**Task description:**
Where the records appear below, transcribe them exactly, leaving none out.

**Task material:**
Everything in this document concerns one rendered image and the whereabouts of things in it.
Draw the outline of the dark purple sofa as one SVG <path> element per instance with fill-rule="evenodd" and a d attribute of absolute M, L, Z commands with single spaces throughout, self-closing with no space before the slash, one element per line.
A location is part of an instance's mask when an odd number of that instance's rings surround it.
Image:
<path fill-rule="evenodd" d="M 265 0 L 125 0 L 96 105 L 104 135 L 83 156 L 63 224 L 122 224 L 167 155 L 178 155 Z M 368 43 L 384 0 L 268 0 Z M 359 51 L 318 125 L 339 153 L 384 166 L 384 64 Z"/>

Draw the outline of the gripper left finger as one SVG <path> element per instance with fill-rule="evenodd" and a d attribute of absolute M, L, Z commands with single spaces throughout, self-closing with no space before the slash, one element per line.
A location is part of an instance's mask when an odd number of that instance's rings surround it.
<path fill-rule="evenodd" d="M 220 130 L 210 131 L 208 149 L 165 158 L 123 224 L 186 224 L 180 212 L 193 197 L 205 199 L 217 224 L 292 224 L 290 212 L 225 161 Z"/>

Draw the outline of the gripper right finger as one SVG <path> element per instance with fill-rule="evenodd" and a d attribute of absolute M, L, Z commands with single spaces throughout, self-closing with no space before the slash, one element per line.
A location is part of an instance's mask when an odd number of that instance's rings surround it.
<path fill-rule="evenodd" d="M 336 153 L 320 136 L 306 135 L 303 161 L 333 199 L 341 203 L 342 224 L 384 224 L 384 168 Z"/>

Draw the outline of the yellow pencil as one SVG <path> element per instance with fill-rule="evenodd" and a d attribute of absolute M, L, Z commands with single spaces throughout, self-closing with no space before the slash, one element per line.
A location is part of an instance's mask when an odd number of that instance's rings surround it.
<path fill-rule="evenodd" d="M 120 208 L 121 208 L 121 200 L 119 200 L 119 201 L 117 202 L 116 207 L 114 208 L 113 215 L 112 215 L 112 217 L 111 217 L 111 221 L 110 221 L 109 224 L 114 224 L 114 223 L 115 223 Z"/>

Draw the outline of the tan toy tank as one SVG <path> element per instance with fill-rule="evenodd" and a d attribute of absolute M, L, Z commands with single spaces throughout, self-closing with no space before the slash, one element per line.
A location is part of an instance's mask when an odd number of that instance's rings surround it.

**Answer section:**
Everything in this document concerns one rendered image and the whereabouts of things in it.
Draw the outline of the dark purple sofa as one SVG <path> element per instance with fill-rule="evenodd" and a d attribute of absolute M, L, Z commands with single spaces throughout, self-closing with no space before the slash, one element per line.
A location is part of an instance's mask when an odd number of that instance's rings surround it.
Image:
<path fill-rule="evenodd" d="M 265 0 L 125 0 L 96 105 L 104 135 L 83 156 L 63 224 L 122 224 L 167 155 L 178 155 Z M 368 43 L 384 0 L 268 0 Z M 359 51 L 318 125 L 339 153 L 384 166 L 384 64 Z"/>

Draw the outline of the gripper left finger as one SVG <path> element per instance with fill-rule="evenodd" and a d attribute of absolute M, L, Z commands with single spaces throughout, self-closing with no space before the slash, one element per line.
A location is part of an instance's mask when an odd number of that instance's rings surround it.
<path fill-rule="evenodd" d="M 220 130 L 210 131 L 208 149 L 165 158 L 123 224 L 186 224 L 180 212 L 193 197 L 205 199 L 217 224 L 292 224 L 290 212 L 225 161 Z"/>

Draw the outline of the gripper right finger as one SVG <path> element per instance with fill-rule="evenodd" and a d attribute of absolute M, L, Z commands with single spaces throughout, self-closing with no space before the slash, one element per line.
A location is part of an instance's mask when an odd number of that instance's rings surround it.
<path fill-rule="evenodd" d="M 336 153 L 320 136 L 306 135 L 303 161 L 333 199 L 341 203 L 342 224 L 384 224 L 384 168 Z"/>

Draw the outline of the yellow pencil as one SVG <path> element per instance with fill-rule="evenodd" and a d attribute of absolute M, L, Z commands with single spaces throughout, self-closing with no space before the slash, one element per line.
A location is part of an instance's mask when an odd number of that instance's rings surround it.
<path fill-rule="evenodd" d="M 120 208 L 121 208 L 121 200 L 119 200 L 119 201 L 117 202 L 116 207 L 114 208 L 113 215 L 112 215 L 112 217 L 111 217 L 111 221 L 110 221 L 109 224 L 114 224 L 114 223 L 115 223 Z"/>

Draw the outline of the tan toy tank as one SVG <path> element per instance with fill-rule="evenodd" and a d attribute of absolute M, L, Z commands with single spaces throughout, self-closing with no space before the slash, one element per line.
A location is part of an instance's mask when an odd number of that instance's rings surround it.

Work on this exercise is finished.